*** Materials provided Section Begins ***
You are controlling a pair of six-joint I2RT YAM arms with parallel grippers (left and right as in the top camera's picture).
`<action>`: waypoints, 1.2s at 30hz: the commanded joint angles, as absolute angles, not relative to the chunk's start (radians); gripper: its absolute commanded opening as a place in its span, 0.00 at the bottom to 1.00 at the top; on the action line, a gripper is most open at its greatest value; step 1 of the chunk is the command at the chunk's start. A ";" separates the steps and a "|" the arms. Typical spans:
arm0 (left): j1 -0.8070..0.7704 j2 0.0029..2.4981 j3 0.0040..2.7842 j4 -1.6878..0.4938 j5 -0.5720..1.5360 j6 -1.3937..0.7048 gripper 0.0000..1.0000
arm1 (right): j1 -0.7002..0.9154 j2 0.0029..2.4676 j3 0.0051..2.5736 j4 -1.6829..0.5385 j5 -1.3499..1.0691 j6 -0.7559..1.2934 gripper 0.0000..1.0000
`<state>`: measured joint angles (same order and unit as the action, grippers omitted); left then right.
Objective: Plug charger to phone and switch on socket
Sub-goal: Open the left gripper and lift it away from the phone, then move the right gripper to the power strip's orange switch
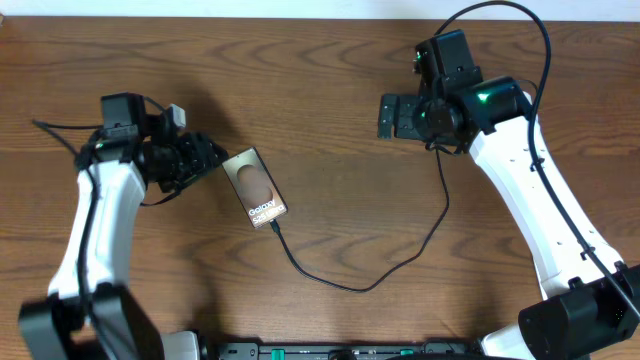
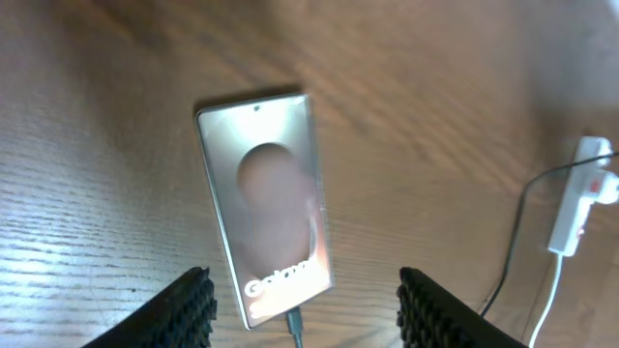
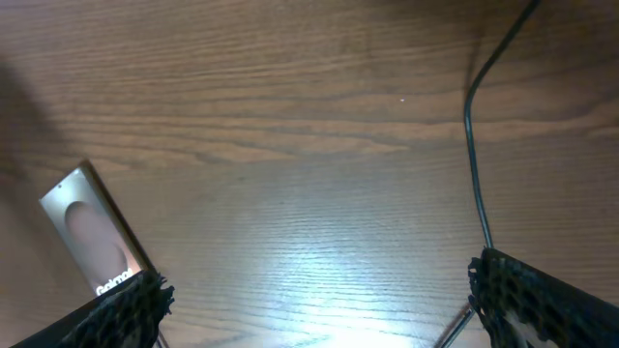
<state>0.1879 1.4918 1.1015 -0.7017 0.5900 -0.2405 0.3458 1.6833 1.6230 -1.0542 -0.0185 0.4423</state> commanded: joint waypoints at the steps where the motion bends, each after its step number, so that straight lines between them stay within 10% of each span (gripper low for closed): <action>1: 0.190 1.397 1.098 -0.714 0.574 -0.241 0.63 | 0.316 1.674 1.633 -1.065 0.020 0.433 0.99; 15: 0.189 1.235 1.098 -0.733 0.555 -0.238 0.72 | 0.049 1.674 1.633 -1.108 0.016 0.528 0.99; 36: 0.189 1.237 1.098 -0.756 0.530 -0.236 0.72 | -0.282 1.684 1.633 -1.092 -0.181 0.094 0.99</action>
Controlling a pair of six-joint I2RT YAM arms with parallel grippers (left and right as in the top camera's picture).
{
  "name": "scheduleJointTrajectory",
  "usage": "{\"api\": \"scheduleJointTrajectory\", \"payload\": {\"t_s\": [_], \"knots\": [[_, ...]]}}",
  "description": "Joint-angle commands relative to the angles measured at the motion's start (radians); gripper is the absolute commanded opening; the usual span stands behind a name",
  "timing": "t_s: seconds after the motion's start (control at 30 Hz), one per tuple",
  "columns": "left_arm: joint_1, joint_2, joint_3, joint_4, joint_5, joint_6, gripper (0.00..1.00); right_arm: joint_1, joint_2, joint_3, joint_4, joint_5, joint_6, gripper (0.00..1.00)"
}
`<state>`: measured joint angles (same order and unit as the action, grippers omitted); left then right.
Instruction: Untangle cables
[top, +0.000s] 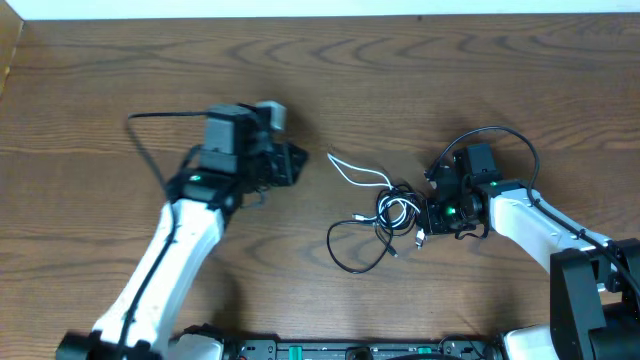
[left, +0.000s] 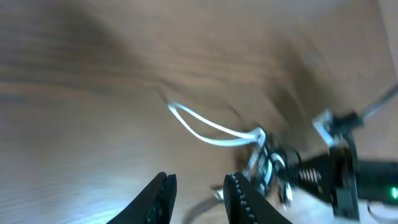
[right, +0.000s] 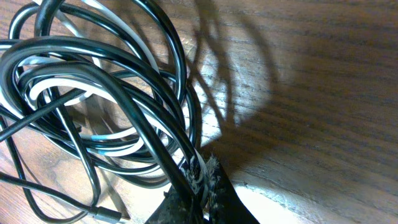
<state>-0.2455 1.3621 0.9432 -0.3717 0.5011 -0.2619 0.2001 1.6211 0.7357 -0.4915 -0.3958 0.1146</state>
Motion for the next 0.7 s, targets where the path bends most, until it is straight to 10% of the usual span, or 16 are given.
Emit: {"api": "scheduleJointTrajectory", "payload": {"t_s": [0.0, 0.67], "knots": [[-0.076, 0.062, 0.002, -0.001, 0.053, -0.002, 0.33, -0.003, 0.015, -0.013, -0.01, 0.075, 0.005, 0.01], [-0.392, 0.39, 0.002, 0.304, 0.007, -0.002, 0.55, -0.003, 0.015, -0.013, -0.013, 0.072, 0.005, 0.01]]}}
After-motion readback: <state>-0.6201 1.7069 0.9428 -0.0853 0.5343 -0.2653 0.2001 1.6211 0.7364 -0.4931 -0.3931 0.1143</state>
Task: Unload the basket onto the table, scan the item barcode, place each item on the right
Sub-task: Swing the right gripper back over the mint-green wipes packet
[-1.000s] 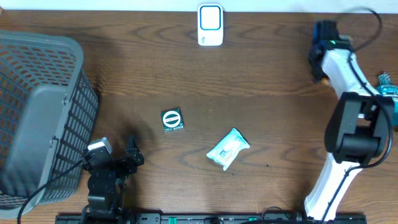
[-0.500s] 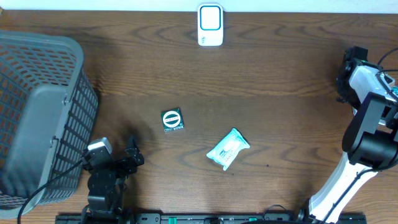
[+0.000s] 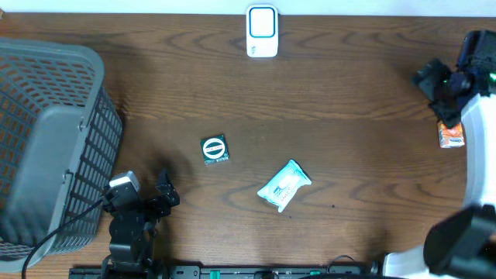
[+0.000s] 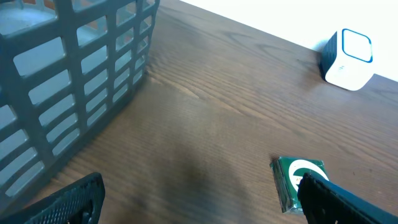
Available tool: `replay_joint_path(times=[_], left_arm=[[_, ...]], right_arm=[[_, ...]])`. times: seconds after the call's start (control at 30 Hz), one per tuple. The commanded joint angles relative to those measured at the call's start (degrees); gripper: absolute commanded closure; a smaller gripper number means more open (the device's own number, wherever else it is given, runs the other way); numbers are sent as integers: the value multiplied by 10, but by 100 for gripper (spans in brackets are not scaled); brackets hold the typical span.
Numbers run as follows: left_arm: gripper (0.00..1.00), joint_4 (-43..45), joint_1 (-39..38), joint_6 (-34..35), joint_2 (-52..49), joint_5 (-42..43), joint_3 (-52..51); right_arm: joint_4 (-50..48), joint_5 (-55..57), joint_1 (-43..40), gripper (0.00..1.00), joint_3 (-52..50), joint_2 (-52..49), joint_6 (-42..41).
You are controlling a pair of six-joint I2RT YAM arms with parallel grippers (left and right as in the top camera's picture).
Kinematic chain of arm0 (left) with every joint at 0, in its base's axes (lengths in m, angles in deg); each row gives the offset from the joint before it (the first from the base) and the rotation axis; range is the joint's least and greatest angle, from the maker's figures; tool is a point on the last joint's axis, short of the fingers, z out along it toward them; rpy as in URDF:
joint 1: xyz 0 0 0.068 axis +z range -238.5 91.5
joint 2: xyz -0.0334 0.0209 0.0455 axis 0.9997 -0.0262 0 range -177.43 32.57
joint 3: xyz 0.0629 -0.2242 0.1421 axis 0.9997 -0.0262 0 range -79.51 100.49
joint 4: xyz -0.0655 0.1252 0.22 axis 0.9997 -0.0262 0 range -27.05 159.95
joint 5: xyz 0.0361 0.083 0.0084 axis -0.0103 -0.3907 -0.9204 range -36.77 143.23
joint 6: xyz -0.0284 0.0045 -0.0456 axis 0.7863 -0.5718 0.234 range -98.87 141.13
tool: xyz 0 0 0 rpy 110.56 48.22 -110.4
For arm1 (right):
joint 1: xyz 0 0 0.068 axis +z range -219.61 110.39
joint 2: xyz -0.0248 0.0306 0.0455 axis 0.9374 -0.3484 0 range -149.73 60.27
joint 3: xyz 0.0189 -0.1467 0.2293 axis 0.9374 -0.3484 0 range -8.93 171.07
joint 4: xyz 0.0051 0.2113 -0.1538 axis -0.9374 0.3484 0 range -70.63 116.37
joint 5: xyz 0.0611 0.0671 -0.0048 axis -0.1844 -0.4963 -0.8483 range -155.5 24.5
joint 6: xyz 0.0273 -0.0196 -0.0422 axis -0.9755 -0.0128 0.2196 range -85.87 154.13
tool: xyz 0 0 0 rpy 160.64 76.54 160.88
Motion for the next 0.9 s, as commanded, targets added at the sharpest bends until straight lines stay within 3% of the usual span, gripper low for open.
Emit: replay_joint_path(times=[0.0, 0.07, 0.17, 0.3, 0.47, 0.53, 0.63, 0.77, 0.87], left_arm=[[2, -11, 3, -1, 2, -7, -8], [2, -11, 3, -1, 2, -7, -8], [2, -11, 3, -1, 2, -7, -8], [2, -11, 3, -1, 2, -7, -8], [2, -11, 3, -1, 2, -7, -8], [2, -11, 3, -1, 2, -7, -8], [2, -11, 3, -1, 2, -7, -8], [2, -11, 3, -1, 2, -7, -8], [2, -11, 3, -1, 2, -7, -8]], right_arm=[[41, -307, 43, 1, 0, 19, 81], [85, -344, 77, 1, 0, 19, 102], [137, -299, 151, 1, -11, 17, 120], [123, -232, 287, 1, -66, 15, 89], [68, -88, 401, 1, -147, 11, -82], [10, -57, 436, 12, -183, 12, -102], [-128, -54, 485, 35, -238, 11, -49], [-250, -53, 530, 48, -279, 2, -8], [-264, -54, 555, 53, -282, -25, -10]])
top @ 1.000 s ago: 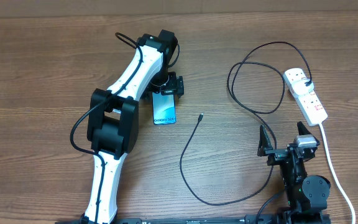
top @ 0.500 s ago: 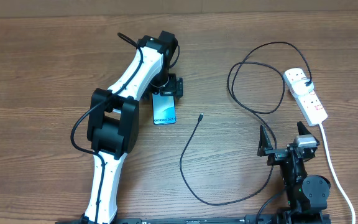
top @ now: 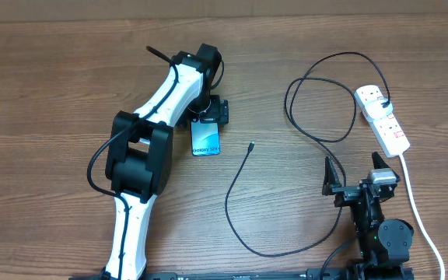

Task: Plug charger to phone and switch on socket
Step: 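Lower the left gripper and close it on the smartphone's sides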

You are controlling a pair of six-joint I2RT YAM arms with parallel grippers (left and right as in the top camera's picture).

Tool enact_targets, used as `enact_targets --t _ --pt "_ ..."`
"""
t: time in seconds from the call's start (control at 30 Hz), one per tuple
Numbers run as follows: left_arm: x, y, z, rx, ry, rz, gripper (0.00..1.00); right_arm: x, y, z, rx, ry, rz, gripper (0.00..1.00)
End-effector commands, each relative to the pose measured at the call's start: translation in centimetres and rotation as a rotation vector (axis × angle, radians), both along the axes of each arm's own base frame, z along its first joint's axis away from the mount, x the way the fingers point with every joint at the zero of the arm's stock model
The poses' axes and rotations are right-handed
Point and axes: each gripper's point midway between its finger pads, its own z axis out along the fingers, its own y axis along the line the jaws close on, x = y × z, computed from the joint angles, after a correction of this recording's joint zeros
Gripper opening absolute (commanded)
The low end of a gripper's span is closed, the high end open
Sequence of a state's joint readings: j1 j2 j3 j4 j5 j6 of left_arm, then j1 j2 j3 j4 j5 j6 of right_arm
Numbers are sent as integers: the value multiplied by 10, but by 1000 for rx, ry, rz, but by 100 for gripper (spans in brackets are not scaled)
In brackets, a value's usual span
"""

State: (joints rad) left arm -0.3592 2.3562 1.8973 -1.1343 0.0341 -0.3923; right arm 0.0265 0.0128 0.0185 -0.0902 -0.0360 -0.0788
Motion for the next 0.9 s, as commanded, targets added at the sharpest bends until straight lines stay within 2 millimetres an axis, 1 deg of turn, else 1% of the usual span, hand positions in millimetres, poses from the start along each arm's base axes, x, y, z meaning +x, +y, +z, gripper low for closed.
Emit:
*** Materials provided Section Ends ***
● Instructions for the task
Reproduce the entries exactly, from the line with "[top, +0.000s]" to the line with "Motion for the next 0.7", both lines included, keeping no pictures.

● Task solution
[top, +0.000s] 
[left, +0.000s] 
[right, +0.000s] 
<state>-0.2455 1.3621 0.9432 -0.3717 0.5011 -0.2619 0.2001 1.6211 0.7357 -0.4915 -0.3958 0.1146</state>
Motion for the next 0.7 s, targets where the path bends most, until it is straight to 10% of the usual span, or 16 are given.

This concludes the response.